The Benefits of a Two-Part Breakfast
As a child of the 70s, I remember watching commercials for breakfast cereals. Between The Smurfs, The Transformers, and Josie and the Pussycats, I’d learn how Lucky Charms or Cap’n Crunch were “part” of a healthy breakfast.
The healthy breakfast would include toast (with visibly melting butter), orange juice, a bowl of berries, bacon or sausage (or both), sometimes a bowl of eggs, a pitcher of milk, and a big bowl of cereal. I remember the sheer volume of that meal—and that my breakfasts never came close to looking like that.
There was something very appealing about that voluminous breakfast, but like so many food-styled tablescapes, not realistic or truthfully something that a two-parent working family would have time to make.
I recall another vision of breakfast from my childhood, this one based in history. The Shaker breakfast is something I learned about at the Mt. Lebanon Shaker museum in upstate New York.
The Shaker breakfast has two parts. The first part is something that could be grabbed quickly when the Shakers first wake up; something like a piece of pie or bread and jam, maybe a piece of cheese. This would be something edible that could have been prepared the day before, in days before refrigeration, gas or electric ovens.

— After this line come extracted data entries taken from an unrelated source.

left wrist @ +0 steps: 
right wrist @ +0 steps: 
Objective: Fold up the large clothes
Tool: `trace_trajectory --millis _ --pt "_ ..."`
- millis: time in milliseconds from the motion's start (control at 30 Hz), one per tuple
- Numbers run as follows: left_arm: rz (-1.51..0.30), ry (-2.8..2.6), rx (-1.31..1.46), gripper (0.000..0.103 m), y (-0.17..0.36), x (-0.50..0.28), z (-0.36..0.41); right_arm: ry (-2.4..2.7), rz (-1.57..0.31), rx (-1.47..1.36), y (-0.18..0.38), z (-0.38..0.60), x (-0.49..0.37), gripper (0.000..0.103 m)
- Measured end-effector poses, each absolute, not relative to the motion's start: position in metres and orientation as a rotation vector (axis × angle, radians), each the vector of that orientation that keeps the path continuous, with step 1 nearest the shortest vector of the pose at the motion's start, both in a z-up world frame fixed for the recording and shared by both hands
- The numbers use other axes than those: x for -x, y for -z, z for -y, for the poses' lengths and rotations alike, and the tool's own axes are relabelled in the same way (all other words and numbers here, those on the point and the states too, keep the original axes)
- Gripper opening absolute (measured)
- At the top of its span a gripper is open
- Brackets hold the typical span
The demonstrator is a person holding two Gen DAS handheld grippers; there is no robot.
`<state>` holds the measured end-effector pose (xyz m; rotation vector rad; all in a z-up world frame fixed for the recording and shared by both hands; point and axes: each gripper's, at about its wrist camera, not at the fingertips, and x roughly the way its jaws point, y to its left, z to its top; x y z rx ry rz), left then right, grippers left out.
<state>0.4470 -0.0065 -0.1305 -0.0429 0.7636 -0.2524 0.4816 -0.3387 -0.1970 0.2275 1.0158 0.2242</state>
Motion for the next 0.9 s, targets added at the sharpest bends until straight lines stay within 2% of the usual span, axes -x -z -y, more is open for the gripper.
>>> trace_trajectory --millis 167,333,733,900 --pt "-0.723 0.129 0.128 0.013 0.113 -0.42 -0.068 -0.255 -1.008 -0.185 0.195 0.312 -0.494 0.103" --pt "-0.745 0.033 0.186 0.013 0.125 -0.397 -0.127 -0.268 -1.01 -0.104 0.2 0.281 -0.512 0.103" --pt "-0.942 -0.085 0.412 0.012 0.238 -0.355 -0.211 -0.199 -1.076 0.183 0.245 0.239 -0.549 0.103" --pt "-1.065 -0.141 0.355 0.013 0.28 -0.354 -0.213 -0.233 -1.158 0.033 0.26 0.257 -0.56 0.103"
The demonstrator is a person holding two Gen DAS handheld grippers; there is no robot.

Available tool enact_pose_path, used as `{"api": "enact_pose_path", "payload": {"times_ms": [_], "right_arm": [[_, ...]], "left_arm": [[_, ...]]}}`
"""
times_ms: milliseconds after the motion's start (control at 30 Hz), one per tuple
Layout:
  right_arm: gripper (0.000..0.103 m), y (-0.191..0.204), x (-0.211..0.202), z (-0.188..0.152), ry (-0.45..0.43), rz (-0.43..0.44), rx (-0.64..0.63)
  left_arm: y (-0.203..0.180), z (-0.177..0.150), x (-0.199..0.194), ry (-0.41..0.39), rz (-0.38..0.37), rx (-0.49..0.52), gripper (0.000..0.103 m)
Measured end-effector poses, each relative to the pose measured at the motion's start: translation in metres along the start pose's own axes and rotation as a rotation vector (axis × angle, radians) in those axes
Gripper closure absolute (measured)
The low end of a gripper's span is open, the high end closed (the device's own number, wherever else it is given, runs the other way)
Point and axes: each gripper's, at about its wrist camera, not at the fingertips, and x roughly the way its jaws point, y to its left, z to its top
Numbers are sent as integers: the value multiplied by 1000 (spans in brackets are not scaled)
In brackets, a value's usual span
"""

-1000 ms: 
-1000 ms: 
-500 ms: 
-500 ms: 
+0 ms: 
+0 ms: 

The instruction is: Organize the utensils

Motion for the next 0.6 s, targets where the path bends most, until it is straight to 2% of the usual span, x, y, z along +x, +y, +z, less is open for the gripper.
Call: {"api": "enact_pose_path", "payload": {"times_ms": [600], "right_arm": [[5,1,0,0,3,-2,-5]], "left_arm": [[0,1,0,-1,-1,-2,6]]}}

Then, about two to three hours later, when the first of the morning chores had been done, there would be a second, heartier breakfast. At this point, the cooks in the Shaker community would have prepared the fires so that they could cook a warm meal, like oatmeal with fruit jams or breakfast meats, cooked eggs, and pancakes.
This always made great sense to me. First thing in the morning, I rarely want something big and heavy, but by mid-morning I certainly do. If I start out with too light a breakfast, by 10 a.m., I’m hungry. As it turns out, that’s a perfectly natural phenomenon, and one the Shakers planned meals around.
These days, my breakfast activities center around my 15-month-old sons. Their breakfast is a hybrid of the two breakfasts above. Here’s how it goes:
- A big bottle upon waking, typically 6 a.m. (That’s the Shaker mini-breakfast.)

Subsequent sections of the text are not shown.